"Memaafkan tak semudah membalikkan telapak tangan. Apalagi jika luka itu karena pengkhianatan. Bahkan waktu pun belum tentu bisa menyembuhkan bekas luka yang ditinggalkan"
"Mir, aku mohon buka pintunya!" Adam mengedor pintu kamar kos Almira, yang dengan susah payah dia temukan setelah beberapa hari mencari hingga nyaris putus asa.
"Untuk apa lagi Mas? Kenapa kamu ke sini? Aku sudah tidak mau melihat kamu lagi. Tolong pergi menjauh dari aku dan ceraikan aku segera!" teriak Almira dari dalam kamar.
"Nggak Mir, aku nggak mau kita bercerai. Aku sudah memutuskan hubungan dengan Anjani dan aku tidak akan memaksa kamu untuk merawat anak itu Mir, tolong buka pintunya beri aku kesempatan sekali lagi!" Adam terus mengedor pintu berteriak tanpa kenal lelah, tak menghiraukan pandangan penghuni kos sekitar yang menatapnya ingin tahu.

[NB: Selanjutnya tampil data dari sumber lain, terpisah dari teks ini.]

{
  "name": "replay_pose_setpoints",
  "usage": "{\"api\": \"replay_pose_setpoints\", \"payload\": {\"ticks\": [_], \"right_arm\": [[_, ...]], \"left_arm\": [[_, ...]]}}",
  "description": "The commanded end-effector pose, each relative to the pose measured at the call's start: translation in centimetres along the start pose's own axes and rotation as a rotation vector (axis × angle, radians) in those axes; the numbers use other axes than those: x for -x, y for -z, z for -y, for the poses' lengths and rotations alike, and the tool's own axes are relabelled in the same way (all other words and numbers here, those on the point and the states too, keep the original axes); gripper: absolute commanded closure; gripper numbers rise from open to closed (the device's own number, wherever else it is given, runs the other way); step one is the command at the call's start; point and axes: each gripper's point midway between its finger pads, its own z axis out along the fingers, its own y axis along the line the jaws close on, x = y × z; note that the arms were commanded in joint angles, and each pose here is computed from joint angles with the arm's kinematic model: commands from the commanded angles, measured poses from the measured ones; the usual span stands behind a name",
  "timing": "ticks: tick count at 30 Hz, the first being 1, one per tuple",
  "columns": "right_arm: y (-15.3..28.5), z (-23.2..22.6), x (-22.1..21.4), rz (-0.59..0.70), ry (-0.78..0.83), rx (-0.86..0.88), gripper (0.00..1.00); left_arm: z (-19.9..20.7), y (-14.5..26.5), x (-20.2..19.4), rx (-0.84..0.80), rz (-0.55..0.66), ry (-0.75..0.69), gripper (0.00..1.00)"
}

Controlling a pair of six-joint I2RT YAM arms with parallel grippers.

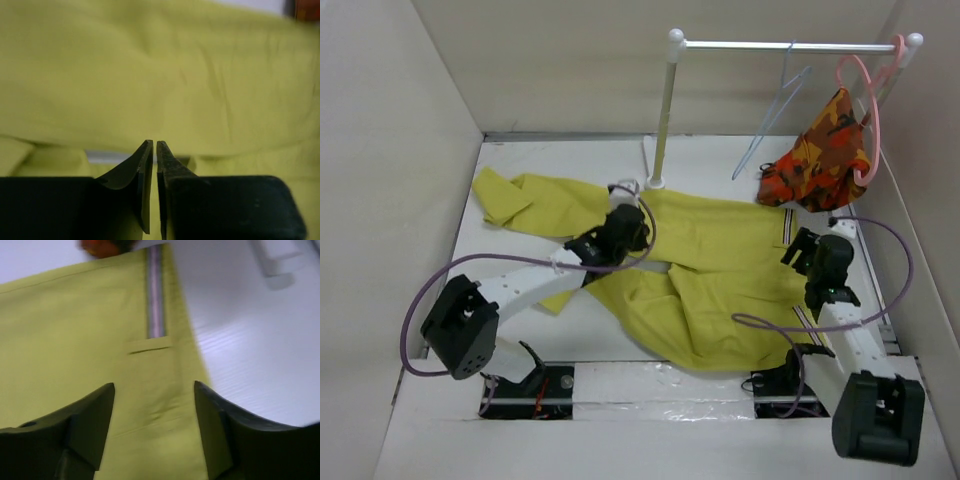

"Semudah itu kamu berkata Mas? Bahkan jika kamu memutuskan hubungan dengan Anjani aku tetap tidak akan kembali sama kamu. Harusnya peristiwa ini memberi kamu kesadaran dan memperbaiki diri Mas. Bukan seperti ini, apa yang telah kamu perbuat harus kamu tanggung akibatnya. Ceraikan aku dan nikahi Anjani, anak dalam kandungannya itu anak kamu. Dia sama sekali nggak berdosa bagaimana pun juga anak itu membutuhkan ayahnya."